## Task goal
Find every line below with the string "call" and pick it out.

** Opening Collected data block **

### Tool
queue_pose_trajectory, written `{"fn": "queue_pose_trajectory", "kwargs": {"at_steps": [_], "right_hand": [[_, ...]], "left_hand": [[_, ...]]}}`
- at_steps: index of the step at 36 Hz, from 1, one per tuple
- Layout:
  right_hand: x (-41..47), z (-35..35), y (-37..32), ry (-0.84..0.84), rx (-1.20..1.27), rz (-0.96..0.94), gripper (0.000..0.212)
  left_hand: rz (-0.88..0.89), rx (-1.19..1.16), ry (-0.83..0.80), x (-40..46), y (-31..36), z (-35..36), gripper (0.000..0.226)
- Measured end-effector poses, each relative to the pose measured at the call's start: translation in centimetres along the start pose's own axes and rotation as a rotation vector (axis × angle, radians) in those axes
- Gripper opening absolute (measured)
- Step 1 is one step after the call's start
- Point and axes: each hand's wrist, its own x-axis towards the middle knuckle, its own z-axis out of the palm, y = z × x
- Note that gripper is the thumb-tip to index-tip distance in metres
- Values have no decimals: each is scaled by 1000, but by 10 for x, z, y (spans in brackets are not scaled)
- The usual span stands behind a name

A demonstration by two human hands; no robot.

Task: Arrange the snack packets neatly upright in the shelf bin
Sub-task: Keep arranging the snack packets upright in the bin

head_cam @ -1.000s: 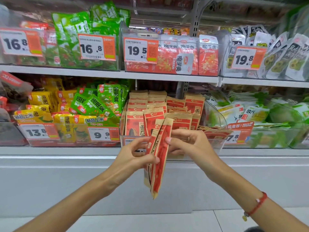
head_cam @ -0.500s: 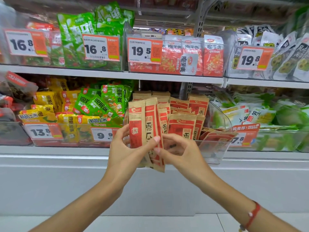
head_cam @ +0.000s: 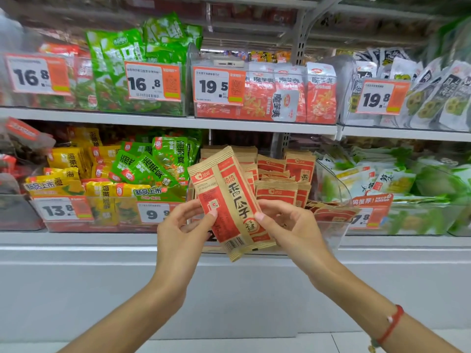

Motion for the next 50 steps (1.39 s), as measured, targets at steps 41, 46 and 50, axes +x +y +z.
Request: {"fn": "queue_pose_trajectory", "kwargs": {"at_steps": [41,46,50], "right_hand": [[-6,-30,-31,134,-587,-737,19],[-10,-79,-39,405,-526,-696,18],[-4,-118,-30,603,-663,-690,14]], "left_hand": [[1039,727,-134,4,1,3,33],[1117,708,-111,14,0,15,38],[1116,881,-182,32,-7,28,40]]}}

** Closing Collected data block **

## Problem solution
- Measured end-effector poses, each relative to the pose measured at the call's start: translation in centimetres along the start pose's own axes and rotation as a rotation vector (axis × angle, radians) in those axes
- Step 1 is one step after the call's start

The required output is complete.